Table 3 Manual verification of vaccine candidates derived from automated extraction of names from published abstracts.

Candidate	UniProt ID	H	PubMed ID	Year	Species	Prot
Circumsporozoite protein	A0A4V0KF74 Q03752 A0A077Y0S6	80	22252877	2011	Plasmodium. yoelii	Yes
Citrate synthase	False positive	27	8817831	1996	Plasmodium berghei	No
Microneme protein MIC3	B2D1U3	20	21632181	2011	Toxoplasma gondii	Yes
Liver stage antigen	Q25893	15	8609407	1996	Plasmodium falciparum	Yes
Rhoptry associated protein-1	A7AS21	12	12933845	2003	Babesia bovis	No^a
Putative kunitz-type protease inhibitor	A0A3Q0KUE0 A0A3Q0KFV5 A0A5K4F6V0 G4VEE0 A0A3Q0KN03 G4VBB1 G4VED8	1	31736947	2019	Schistosoma mansoni	Yes
Ribonuclease T2	Q6PYW1	1	28212670	2017	Schistosoma japonicum	Yes
Thioredoxin-like	A0A1N6LW58	1	29335000	2018	Babesia microti (strain RI)	No
Hydatid disease diagnostic antigen P-29	Q9U8G7	0	32908913		Echinococcus granulosus	Yes
Surface antigen 22	Q70CC3	0	33689009	2021	Eimeria tenella	Yes

Candidate = a protein name taken from sheet [Unique Names] in Supplementary Table S4. This sheet lists 438 unique names from the 1099 representative names extracted from the 1776 positively classified abstracts. The 324 unique names without a warning are considered possible vaccine candidates. Candidates with the highest and lowest h-indexes were chosen from the list at regular row intervals for manual verification; UniProt ID. = UniProt ID(s) linked to candidate name (names are mapped via sheets [Representative Names] and [Clusters] in Supplementary Table S4). Multiple IDs per candidate are representatives from different clusters.
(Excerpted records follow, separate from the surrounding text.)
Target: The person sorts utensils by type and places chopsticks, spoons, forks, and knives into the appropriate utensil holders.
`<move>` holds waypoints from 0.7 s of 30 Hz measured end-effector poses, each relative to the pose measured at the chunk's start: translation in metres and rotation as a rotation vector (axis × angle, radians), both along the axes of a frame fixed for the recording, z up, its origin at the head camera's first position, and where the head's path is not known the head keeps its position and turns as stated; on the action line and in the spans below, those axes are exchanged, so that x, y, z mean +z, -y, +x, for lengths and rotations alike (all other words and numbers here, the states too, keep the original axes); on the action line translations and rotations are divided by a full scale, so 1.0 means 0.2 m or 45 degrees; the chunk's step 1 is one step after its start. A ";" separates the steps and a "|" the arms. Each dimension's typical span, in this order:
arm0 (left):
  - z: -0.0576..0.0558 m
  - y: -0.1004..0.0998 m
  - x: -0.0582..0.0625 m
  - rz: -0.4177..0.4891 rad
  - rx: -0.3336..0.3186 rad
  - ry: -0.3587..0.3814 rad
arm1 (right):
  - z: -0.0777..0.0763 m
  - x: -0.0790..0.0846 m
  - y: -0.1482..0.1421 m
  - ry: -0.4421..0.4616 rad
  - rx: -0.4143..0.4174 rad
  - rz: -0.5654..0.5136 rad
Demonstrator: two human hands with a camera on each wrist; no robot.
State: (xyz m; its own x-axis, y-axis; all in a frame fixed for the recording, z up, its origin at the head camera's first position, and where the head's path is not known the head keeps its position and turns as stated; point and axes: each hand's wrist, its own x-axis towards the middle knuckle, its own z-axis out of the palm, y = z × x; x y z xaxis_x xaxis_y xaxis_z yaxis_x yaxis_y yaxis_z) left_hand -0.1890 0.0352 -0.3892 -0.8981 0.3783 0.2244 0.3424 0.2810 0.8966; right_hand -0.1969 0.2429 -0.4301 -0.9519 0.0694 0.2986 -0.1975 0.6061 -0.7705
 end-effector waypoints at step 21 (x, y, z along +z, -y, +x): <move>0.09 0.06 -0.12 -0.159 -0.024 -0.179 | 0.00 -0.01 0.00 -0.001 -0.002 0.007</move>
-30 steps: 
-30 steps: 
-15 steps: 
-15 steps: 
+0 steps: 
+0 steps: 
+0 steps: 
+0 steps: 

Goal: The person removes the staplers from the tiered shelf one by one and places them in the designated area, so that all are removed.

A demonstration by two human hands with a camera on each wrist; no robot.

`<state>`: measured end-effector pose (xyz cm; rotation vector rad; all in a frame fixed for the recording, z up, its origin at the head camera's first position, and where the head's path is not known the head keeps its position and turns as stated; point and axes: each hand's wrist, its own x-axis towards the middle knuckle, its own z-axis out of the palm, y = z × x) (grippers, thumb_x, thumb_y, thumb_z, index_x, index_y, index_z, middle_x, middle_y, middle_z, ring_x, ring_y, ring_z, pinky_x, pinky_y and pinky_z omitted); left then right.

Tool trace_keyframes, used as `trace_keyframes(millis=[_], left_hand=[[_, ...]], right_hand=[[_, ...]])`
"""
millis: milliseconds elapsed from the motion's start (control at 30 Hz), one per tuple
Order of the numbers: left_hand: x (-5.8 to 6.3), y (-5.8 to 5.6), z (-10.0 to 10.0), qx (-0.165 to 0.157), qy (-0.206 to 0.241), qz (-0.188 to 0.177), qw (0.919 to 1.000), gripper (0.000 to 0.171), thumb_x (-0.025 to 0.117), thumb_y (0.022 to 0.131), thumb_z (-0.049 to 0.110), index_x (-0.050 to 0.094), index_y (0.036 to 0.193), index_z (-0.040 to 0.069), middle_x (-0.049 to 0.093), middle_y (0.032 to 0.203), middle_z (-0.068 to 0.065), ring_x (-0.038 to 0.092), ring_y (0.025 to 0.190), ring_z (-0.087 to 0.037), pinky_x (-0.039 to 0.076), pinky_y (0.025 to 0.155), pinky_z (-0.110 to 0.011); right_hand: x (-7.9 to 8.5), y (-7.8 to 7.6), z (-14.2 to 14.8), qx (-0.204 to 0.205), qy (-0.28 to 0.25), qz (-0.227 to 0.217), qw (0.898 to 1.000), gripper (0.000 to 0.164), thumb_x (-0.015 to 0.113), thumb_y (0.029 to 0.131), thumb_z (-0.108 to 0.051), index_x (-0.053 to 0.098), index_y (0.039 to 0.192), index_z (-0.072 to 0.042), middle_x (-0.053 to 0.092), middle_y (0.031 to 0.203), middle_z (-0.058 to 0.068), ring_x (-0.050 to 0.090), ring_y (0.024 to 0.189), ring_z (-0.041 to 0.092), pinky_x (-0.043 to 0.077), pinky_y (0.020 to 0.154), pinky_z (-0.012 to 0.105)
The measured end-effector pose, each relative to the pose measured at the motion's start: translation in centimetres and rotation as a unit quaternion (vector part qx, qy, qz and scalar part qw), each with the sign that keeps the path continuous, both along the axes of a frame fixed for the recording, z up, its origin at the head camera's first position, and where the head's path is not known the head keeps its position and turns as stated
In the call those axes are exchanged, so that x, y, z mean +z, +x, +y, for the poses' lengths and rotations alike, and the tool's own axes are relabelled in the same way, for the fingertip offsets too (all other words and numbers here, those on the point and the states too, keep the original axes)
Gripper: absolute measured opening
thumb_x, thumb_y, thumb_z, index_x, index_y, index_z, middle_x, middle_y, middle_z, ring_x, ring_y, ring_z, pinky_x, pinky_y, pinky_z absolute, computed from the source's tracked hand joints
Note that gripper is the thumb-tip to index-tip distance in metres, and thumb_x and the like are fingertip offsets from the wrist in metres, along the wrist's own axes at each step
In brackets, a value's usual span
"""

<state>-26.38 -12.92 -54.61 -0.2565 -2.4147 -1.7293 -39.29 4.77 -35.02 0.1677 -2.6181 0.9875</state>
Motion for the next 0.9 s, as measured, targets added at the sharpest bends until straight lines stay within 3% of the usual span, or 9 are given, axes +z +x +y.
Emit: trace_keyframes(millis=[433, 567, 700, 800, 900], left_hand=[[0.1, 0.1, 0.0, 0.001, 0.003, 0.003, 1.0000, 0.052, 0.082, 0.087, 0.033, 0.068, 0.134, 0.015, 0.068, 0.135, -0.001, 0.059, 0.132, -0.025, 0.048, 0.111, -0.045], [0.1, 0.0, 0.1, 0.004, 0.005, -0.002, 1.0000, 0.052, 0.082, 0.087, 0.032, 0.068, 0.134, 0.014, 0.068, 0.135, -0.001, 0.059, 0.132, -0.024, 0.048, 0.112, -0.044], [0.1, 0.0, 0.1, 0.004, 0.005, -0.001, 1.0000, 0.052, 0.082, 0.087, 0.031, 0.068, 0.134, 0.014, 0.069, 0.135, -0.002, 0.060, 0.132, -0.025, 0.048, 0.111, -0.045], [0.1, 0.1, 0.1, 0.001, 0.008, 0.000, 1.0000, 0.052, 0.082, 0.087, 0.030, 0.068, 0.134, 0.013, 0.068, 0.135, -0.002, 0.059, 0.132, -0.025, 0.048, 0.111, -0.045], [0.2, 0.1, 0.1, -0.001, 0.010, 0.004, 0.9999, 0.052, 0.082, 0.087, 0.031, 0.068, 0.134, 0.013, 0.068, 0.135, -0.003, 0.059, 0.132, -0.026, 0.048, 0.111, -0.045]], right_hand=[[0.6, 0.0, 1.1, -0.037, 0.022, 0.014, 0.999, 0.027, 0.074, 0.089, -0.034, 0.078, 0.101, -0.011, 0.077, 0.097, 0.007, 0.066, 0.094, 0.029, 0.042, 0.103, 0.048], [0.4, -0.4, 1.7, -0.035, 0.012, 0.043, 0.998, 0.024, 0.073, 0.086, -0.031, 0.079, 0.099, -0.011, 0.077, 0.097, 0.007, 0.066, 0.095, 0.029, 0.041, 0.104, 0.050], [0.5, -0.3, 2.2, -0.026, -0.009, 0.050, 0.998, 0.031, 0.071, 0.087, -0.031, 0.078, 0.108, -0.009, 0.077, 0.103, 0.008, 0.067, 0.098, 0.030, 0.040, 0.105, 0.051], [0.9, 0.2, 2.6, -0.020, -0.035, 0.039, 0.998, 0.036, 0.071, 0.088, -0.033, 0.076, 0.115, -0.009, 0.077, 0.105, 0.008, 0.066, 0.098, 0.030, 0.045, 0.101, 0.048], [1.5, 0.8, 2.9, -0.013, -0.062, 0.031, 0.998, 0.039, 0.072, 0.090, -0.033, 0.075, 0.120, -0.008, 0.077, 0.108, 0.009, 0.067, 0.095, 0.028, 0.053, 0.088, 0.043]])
UniProt IDs underlined exactly match to the protein identifier in the publication; H. = h-index of the protein names’ source publications; Year = year of publication; Species = the source species for the protein; Prot. = ‘Yes’ or ‘No’ whether the publication reports testing for protein immunogenicity in an animal model.
^aProtein reported in other publications as a possible vaccine candidate.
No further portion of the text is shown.